Напрасно оправдывался Берг, всё его красноречие не убедило Зюлейку. По субботам на ночь она крестилась, оглядывая свою комнату, потому, говорила она, что в этот день и час ангелы прилетают и невидимо входят в дома.
Берг сгорал любовью к ней; что же касается до неё, она не только не отвечала на его чувства, но, наглядевшись вдоволь на Москву, начала тосковать о Сирии и о своём семействе. С самого утра она забивалась в угол на диван, поджав ноги под себя, отпевала сама себя, как покойницу, похоронными молитвами. Берг боялся, что тоска отзовётся на её здоровье, и решился возвратить дикого зверка родимым лесам.
Радости Зюлейки не было меры и, уложив мигом свои наряды и игрушки, она собралась в Сирию. Едва успела она по приезде домой обнять своих, как полезла на дерево и не хотела притом снять кринолину, которая стесняла её движения, но возбуждала любопытство и зависть её сестер.
Всё это Берг нам рассказывал ясно, плавно и со спокойным видом, за которым никто бы не угадал, что он неутешно тосковал о своей возлюбленной. Лучшие его друзья были женщины; им он охотно поверял житейские недочёты, и только в их обществе находил душевное утешение.
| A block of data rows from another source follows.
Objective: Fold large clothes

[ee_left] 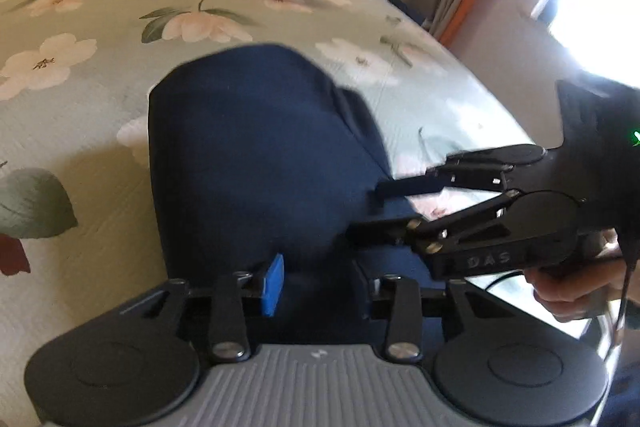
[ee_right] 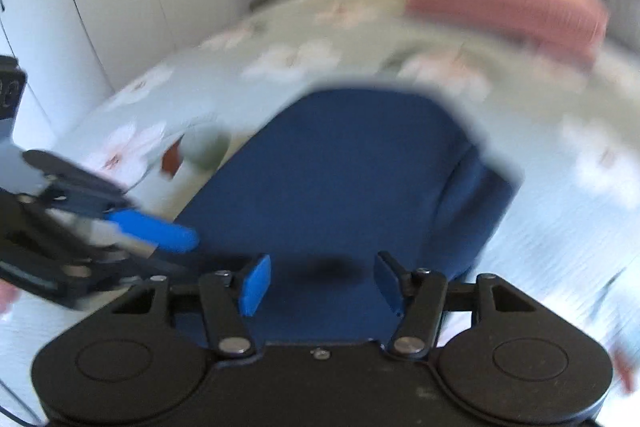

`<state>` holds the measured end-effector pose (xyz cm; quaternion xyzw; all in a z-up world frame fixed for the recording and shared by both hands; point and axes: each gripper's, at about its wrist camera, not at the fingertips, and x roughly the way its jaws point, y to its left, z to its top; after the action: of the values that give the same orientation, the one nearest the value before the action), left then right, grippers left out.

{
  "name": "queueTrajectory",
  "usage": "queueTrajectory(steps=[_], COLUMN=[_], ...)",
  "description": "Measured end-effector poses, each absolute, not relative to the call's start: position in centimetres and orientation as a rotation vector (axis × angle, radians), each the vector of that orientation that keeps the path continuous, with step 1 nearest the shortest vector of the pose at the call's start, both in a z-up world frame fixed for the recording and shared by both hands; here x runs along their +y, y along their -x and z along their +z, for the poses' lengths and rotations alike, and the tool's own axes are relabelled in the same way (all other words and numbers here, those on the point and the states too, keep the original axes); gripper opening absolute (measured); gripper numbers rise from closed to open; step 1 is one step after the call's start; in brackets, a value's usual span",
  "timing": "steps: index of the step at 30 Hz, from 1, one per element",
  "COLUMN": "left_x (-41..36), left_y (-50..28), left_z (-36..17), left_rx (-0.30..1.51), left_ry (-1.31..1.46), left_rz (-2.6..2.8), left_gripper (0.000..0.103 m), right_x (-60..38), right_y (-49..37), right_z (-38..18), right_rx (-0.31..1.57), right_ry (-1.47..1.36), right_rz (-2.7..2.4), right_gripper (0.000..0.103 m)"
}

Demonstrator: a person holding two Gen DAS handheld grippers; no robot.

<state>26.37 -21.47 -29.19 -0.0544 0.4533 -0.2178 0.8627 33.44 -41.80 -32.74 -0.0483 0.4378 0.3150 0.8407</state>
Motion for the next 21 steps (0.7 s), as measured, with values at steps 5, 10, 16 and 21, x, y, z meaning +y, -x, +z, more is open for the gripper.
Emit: queueTrajectory(steps=[5,10,16,21], left_x=[-21.4,-19.8,-19.5,-18.7], left_y=[-24.4,-22.0,-21.1,-20.7], left_z=[-29.4,-28.6,-28.7,-30.3], left_rx=[0.931,0.958,0.941,0.996], left_ry=[0.042,0.033,0.03,0.036], left_rz=[-0.447,-0.464,-0.442,-0.432], left_gripper=[0.038,0.035,0.033,0.036], right_x=[-44.4,-47.1,-44.3,-43.4], right_y=[-31.5,-27.7,-27.7,-27.4], right_z=[-34.7,-34.8,-30.3,-35.4], right_rx=[1.007,1.075,0.896,1.023], right_ry=[0.046,0.066,-0.005,0.032], right_rz=[0.605,0.545,0.574,0.555], right_gripper=[0.051,0.04,0.039,0.039])
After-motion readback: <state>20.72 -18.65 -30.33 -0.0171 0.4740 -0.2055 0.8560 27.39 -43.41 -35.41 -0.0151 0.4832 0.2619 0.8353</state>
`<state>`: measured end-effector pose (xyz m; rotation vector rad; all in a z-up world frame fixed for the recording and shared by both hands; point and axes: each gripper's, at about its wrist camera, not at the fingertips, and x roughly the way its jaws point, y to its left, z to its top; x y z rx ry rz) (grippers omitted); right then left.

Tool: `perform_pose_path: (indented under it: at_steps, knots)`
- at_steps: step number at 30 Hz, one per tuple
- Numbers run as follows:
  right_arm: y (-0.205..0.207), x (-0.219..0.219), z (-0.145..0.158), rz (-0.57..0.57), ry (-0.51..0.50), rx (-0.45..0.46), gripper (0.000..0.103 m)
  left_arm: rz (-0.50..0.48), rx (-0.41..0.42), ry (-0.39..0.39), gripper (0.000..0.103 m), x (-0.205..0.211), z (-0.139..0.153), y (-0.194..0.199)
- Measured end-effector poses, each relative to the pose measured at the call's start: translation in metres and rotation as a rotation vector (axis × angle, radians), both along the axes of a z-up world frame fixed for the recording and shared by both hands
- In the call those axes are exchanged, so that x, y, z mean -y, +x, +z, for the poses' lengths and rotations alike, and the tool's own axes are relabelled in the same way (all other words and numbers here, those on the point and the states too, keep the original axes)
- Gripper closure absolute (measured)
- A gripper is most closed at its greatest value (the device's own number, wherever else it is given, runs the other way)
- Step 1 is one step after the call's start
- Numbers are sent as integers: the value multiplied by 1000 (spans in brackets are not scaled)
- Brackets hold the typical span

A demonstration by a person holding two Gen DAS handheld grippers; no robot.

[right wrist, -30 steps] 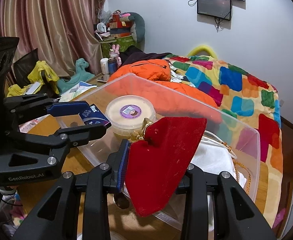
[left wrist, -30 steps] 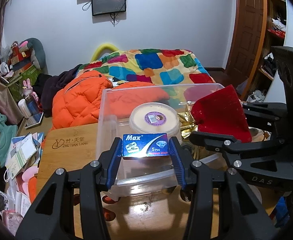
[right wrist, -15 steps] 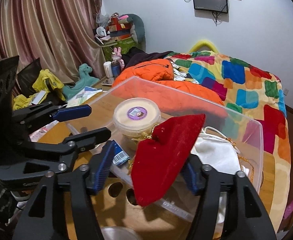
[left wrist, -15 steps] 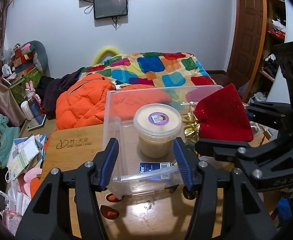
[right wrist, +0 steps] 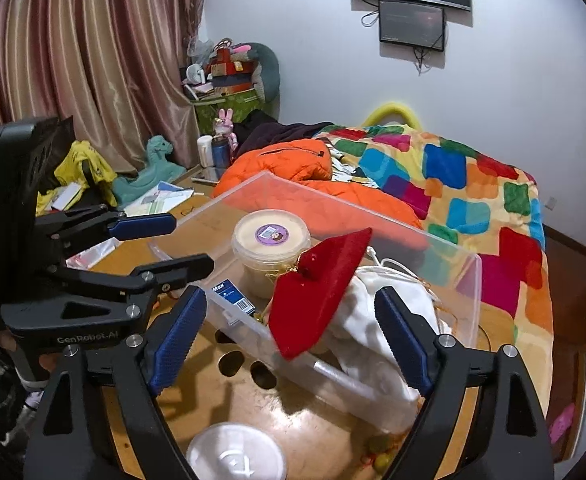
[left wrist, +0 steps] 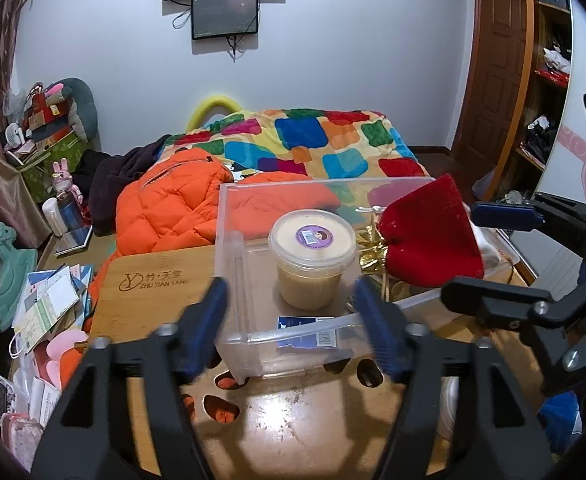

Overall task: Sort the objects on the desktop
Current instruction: 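Carry the red pouch and blue pack into the box and open both tools, then withdraw both tools and move toward the gourd charm and white round container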

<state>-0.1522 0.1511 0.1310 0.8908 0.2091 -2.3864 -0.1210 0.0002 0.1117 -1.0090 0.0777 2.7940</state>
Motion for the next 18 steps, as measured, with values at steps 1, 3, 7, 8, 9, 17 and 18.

Он занимал лет пятнадцать кафедру славянских наречий в Варшавском университете и женился на Польке. Мы видались всякий раз, как он бывал проездом в Москве, чтобы провести летние месяцы у себя в деревне. Мечтал он поселиться в этом уголке с любимою женой; но для неё русская деревня не имела, разумеется, ничего привлекательного, и планы Берга не состоялись. Последние годы его жизни были отравлены ложным положением человека, который от одного берега отстал, а к другому пристал не вполне.
В последнее наше свидание, в 1884 году, он горько жаловался на охлаждение прежних друзей.
-- Я не могу, -- говорил он, -- забыть Москву, где вы у меня остались, где у меня много дорогих воспоминаний; но мне их отравляют те именно люди, которым я не раз давал доказательства дружбы.
И об этих людях он судил несправедливо резко. Постоянное раздражение повлияло на его здоровье; его неожиданная кончина поразила нас. На вид этот человек должен был прожить до ста лет; он был огромного роста, сухого, крепкого сложения, словно бронзовый; не знал ни усталости, ни простуды, и мог проехать безвредно тысячу вёрст в телеге во всякое время года.
Островского я встречала иногда у П-х, где он устраивал домашний спектакль. Свои собственные пьесы он играл превосходно, чужие же ниже всякой критики. Садовский исполнял с ним несколько сцен из "Свои люди сочтемся" и не мог воздержаться от смеха; но когда Подхалюзин обратился в Пушкинского Моцарта, было не смешно, а жаль, что такой умный человек показал такое отсутствие такта. По окончании представленья я ему сказала, что он художественно сыграл Подхалюзина.
-- А Моцарта ещё лучше, -- отвечал он.